* [Task item]: Where a line in the data below includes the word "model", count it. State the total and nothing more.

------------------------------------------------

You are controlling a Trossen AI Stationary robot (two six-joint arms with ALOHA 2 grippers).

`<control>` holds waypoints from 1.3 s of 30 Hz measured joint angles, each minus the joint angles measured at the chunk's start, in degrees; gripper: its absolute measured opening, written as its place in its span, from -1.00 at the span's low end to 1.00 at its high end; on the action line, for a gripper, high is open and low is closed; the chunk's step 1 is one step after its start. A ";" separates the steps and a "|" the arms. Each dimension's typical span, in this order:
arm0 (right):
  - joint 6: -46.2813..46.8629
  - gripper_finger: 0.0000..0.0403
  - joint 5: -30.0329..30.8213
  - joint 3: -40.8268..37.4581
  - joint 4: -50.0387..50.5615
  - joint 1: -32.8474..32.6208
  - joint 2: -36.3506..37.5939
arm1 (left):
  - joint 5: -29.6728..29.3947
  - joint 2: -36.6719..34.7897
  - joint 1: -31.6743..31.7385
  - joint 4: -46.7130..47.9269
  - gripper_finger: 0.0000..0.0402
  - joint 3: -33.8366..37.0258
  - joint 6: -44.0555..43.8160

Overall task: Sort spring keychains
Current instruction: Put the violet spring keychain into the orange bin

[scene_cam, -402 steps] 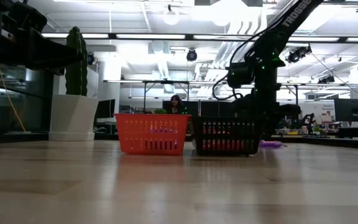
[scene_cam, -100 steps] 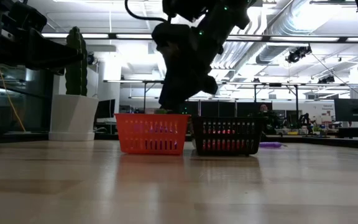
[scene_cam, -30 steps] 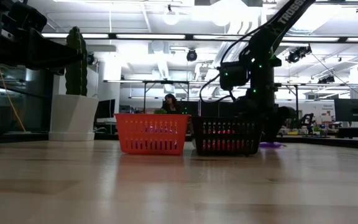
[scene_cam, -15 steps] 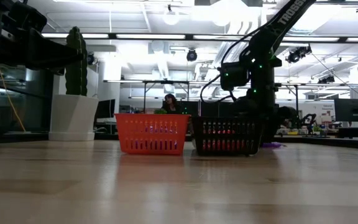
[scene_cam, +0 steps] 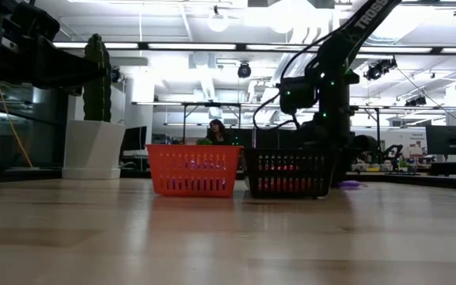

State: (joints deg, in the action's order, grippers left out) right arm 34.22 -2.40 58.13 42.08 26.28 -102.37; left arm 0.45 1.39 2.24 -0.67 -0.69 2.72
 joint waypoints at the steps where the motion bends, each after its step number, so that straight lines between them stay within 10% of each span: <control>1: -0.01 -0.88 -0.26 -0.13 0.10 -0.08 0.42 | 0.00 0.00 0.00 0.00 -0.39 0.00 -0.02; 22: -2.12 -0.89 3.50 0.07 -6.13 -8.96 19.13 | 0.01 0.00 0.00 0.00 -0.39 0.00 -0.02; 39: -17.38 -0.88 -0.62 23.14 -11.89 -20.14 2.36 | 0.02 0.00 0.00 0.01 -0.39 0.00 -0.01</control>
State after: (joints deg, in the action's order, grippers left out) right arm 16.84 -3.02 81.27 30.19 6.14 -100.01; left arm 0.46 1.39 2.24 -0.66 -0.69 2.72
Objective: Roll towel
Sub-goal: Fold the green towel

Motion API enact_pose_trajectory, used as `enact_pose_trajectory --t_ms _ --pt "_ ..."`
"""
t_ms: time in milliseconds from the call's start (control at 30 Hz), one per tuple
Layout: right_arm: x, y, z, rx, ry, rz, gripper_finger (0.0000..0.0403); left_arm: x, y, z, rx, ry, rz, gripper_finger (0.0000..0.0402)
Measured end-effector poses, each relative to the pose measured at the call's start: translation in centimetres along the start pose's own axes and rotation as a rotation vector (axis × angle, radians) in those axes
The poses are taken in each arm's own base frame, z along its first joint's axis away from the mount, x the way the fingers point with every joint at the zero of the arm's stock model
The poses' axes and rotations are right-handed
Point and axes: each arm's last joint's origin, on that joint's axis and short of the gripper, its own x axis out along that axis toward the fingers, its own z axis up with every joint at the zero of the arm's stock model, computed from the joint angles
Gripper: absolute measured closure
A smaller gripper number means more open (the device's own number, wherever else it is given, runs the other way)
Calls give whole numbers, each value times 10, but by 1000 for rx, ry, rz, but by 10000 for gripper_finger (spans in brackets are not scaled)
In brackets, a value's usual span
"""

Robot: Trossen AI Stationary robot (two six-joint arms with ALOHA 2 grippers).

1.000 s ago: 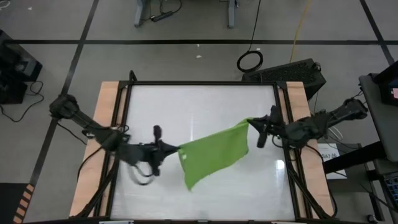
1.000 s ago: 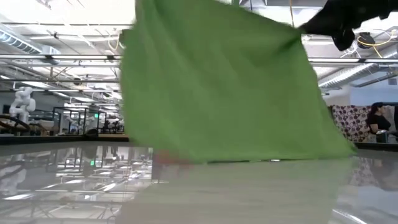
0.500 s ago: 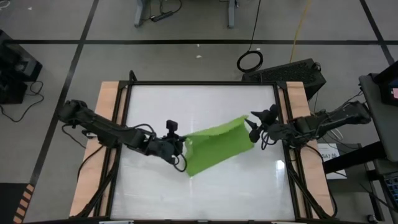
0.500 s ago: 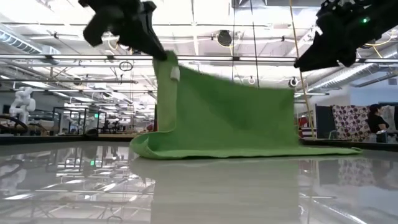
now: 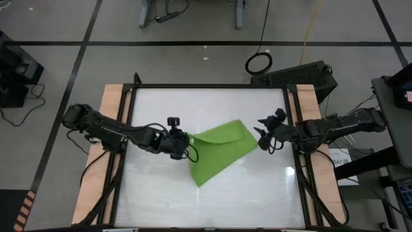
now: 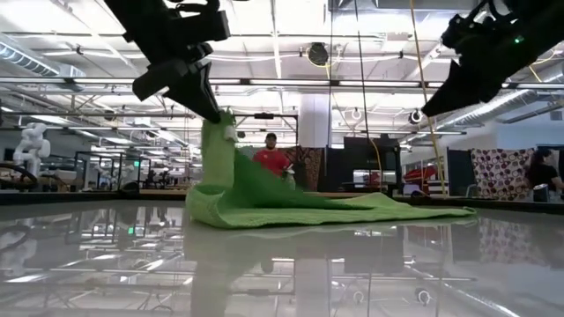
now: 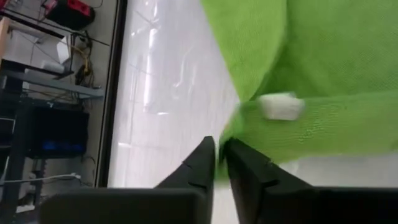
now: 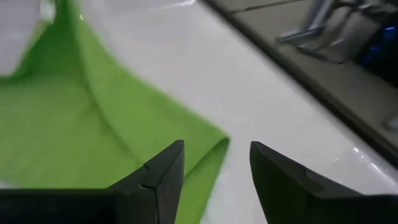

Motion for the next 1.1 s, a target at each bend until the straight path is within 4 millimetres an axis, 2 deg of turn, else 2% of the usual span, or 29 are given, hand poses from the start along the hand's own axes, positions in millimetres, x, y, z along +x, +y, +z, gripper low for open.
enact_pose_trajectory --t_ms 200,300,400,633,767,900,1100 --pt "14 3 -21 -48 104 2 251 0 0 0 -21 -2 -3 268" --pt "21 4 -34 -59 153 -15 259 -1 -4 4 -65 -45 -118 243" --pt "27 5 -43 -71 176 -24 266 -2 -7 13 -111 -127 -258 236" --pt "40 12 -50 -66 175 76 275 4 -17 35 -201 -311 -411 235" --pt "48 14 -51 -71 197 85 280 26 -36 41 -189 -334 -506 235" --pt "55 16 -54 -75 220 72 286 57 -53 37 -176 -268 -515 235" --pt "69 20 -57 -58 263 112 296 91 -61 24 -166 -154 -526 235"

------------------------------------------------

* [Output of the task]: 2